Capítulo 46

En la balanza de la justicia

Me cuesta mucho recordar el resto de aquella noche. Conseguí quién sabe cómo bajar por los tablones que comunicaban la plataforma con el piso de abajo. Los brazos me temblaban tan violentamente que no sé cómo lo hice: más a fuerza de voluntad que de músculos. Y pude subir el montacargas, tras una penosa serie de intentos y errores. No era ya fácil de manejar en las mejores condiciones; con una sola mano era de lo más jodido. Y puse a Elena y a Ernie en la caja y bajamos hasta la planta baja.

Furey estaba allí esperando, pero se le habían unido algunos guiris de uniforme. Uno de ellos que pasaba por allí había oído los disparos y se había acercado corriendo a la obra. Estaban haciéndole compañía a Furey hasta que bajara el montacargas. Pasé buena parte de lo que quedaba de la noche en un calabozo de la calle Once: estaba esposada y Furey les convenció de que me había resistido a ser arrestada.

Furey se fue al hospital a que le curaran la rodilla. Se había quedado valientemente en la obra como castigo expiatorio esperando a que sus compinches bajaran: había tenido la mala suerte de que el coche patrulla apareciese antes.

No pude convencer a los guiris que me detuvieron de que había otro hombre arriba del edificio, en las redes de la grúa, y de que él tenía la llave de mis esposas. Después de un rato dejé de intentarlo. No dije nada excepto mi nombre. Cuando cerraron la puerta del calabozo, me eché en el suelo y me dormí, ignorando el clamor de los borrachos a mi alrededor.

Me despertaron al cabo de unas dos horas. Estaba tan adormilada y desorientada que ni siquiera intenté preguntar adonde íbamos: supuse que íbamos a la audiencia matutina del juzgado. Pero en lugar de eso me hicieron subir al tercer piso, a la sección de homicidios, al despacho del rincón donde Bob Mallory estaba sentado detrás de su mesa. Tenía los ojos rojos por falta de sueño, pero se había afeitado y su corbata estaba pulcramente anudada.

– ¿Hay alguna razón para que siga esposada? -preguntó Bobby.

Los hombres que me escoltaban no sabían nada de eso. Les habían dicho que era peligrosa y que me mantuvieran bajo llave.

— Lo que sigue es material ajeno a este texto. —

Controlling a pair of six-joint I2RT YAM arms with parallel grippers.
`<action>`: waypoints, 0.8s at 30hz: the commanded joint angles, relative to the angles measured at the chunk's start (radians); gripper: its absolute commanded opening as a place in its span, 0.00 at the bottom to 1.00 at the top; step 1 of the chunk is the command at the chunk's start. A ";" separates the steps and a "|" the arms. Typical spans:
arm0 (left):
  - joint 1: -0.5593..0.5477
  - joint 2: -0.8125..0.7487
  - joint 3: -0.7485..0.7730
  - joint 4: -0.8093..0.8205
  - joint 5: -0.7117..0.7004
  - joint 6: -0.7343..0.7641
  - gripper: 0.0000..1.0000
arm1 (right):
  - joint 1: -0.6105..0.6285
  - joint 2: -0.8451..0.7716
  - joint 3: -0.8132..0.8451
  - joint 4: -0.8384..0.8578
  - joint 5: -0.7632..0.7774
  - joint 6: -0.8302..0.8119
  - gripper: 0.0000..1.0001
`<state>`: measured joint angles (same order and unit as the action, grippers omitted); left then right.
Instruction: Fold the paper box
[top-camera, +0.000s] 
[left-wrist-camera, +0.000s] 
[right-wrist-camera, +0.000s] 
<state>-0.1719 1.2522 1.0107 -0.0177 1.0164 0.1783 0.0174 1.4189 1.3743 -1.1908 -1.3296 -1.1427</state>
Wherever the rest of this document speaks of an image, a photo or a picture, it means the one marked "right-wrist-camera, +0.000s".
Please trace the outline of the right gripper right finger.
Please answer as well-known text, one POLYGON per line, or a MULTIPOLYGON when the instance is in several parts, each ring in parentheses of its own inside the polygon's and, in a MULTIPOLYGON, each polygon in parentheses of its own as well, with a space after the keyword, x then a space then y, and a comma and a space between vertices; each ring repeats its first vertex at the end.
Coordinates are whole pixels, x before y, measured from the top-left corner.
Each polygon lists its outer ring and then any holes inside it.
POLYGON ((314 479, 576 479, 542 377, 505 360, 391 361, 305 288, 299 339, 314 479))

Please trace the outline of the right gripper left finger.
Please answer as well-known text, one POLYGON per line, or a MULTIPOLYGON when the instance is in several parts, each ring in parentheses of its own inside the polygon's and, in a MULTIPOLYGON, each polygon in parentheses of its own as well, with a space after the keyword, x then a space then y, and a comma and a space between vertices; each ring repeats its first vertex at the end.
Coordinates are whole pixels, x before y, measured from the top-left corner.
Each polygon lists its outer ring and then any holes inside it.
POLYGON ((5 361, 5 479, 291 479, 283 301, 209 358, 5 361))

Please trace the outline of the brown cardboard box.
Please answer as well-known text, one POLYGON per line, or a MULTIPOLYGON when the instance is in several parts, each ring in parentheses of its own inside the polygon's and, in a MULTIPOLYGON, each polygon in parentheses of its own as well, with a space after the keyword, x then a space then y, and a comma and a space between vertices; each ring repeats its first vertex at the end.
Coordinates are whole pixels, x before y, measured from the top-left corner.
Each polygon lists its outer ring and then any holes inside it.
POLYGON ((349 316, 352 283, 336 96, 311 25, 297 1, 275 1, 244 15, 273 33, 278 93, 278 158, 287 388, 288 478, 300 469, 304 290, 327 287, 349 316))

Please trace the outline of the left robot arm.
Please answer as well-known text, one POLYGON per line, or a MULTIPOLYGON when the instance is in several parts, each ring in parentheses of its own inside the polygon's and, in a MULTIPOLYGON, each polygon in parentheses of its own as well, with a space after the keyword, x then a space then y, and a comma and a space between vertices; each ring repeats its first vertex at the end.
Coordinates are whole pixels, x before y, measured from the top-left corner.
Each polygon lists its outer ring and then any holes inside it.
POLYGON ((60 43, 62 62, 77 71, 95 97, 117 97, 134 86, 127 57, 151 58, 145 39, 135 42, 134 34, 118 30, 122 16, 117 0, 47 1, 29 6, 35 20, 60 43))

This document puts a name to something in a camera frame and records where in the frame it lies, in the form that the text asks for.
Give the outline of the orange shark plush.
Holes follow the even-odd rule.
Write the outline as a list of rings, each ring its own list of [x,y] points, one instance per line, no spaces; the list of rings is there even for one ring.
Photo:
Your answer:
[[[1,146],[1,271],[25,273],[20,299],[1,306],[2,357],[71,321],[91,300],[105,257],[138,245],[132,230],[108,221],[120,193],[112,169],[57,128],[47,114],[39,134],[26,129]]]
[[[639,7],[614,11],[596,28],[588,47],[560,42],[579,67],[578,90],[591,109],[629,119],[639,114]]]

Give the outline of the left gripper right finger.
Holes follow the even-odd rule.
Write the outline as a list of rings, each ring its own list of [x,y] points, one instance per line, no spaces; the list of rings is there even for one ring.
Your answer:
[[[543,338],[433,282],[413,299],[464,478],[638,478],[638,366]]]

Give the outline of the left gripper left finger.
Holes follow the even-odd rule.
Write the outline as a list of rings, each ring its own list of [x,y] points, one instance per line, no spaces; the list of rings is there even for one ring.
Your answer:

– Vamos, quitádselas antes de que le haga un informe a vuestro comandante.

No volvió a decir nada hasta que encontraron una llave que quisiera abrir esas esposas. Cuando estuve libre, frotándome las muñecas doloridas, me empezó a dar la paliza con una amargura mordaz. Se echó la perorata de que seguía jugando a policías, que le echaba a perder a sus mejores hombres, que armaba tal follón en su departamento que ya nadie sabía lo que tenía que hacer. Lo dejé desahogarse conmigo, demasiado cansada, demasiado dolorida, demasiado abrumada por su furia, para intentar formular una respuesta. Cuando por fin quedó agotado, se sentó en silencio, corriéndole las lágrimas por su rojizo rostro.

– ¿Puedo irme ya? -le pregunté con un hilo de voz-. ¿O sigo estando acusada?

– Vete. Vete -su voz era un ronco rugido. Se cubrió la cara con la mano derecha y agitó la izquierda en el aire como para sacarme de la habitación.

– Los chicos estos no han querido escucharme, pero hay un hombre llamado Cray atrapado en lo alto del edificio Rapelec. Se cayó en las redes que rodean la grúa -me levanté-. ¿Puedes decirme dónde está mi tía?

– Lárgate, Vicki. Esta noche no puedo soportar el sonido de tu voz.

Cuando salí de su despacho y alcancé la puerta de la calle Once, Lotty me estaba esperando. Caí en sus brazos, más allá de toda sorpresa o interrogante.